I'd like the number of lines in the material below that include the word "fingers", written with no other text.

#### [Raw data]
____

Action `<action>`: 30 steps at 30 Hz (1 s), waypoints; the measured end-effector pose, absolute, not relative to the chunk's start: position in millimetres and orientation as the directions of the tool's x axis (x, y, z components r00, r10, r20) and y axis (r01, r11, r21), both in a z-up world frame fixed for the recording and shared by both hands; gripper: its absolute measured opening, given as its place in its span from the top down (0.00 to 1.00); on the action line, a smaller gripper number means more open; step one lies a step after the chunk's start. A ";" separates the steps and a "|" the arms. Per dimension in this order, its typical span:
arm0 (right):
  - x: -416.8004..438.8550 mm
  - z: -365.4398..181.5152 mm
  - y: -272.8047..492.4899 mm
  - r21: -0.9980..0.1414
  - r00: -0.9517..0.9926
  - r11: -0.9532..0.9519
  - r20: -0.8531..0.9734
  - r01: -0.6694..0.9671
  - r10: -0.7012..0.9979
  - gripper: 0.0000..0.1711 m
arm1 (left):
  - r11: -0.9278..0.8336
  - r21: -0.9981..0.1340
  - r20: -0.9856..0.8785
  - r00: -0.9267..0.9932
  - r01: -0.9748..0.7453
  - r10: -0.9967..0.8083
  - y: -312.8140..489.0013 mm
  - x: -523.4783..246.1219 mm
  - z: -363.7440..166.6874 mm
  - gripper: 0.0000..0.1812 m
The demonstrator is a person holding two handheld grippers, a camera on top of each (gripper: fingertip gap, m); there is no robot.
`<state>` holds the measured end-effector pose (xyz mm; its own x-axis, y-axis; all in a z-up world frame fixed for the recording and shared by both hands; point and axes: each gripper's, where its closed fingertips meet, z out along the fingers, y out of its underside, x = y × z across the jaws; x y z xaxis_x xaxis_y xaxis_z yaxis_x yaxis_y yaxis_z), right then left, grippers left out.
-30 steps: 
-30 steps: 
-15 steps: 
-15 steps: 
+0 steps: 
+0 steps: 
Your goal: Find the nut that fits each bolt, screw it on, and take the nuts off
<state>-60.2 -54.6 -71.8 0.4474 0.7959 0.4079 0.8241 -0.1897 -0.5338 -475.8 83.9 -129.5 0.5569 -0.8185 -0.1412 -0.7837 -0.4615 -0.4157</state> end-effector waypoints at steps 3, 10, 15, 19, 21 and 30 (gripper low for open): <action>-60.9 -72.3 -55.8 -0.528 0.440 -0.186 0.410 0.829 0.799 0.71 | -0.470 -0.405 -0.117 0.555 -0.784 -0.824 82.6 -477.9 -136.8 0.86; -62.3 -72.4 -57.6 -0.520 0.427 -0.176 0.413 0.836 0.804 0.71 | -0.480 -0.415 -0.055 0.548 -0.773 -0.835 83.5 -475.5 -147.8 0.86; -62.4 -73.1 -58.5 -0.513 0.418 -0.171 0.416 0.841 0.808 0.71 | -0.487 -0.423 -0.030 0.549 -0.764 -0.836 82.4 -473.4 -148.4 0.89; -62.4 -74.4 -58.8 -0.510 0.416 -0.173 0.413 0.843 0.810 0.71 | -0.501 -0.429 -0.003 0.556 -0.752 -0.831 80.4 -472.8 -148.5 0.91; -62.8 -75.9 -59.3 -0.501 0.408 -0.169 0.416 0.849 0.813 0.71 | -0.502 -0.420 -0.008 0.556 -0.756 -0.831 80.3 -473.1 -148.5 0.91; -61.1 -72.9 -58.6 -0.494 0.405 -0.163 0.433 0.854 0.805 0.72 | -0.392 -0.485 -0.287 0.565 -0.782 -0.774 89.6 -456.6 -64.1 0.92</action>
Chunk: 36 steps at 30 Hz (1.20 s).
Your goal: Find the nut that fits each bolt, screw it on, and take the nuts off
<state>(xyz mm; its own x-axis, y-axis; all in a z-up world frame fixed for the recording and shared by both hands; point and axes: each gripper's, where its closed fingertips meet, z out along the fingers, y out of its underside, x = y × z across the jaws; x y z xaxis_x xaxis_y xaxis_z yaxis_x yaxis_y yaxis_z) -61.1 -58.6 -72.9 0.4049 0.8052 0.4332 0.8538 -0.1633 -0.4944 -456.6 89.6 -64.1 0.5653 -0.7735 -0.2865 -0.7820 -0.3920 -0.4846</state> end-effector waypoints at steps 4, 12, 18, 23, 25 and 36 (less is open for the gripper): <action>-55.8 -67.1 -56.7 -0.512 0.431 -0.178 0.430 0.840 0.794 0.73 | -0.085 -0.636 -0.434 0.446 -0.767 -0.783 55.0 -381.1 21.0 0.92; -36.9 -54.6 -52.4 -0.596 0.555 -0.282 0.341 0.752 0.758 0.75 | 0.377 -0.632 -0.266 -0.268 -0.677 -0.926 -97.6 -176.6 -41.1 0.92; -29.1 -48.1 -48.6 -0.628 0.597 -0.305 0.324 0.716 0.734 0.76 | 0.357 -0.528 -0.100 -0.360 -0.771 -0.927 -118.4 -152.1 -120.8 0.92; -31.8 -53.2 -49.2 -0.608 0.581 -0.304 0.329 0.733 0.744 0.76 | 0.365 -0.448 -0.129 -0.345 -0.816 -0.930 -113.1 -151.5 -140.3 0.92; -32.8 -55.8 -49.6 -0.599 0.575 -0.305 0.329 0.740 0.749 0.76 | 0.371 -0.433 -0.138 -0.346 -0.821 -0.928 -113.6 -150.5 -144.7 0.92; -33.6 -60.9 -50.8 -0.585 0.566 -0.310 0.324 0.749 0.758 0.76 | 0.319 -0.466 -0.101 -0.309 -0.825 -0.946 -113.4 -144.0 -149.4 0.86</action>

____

#### [Solution to the problem]
2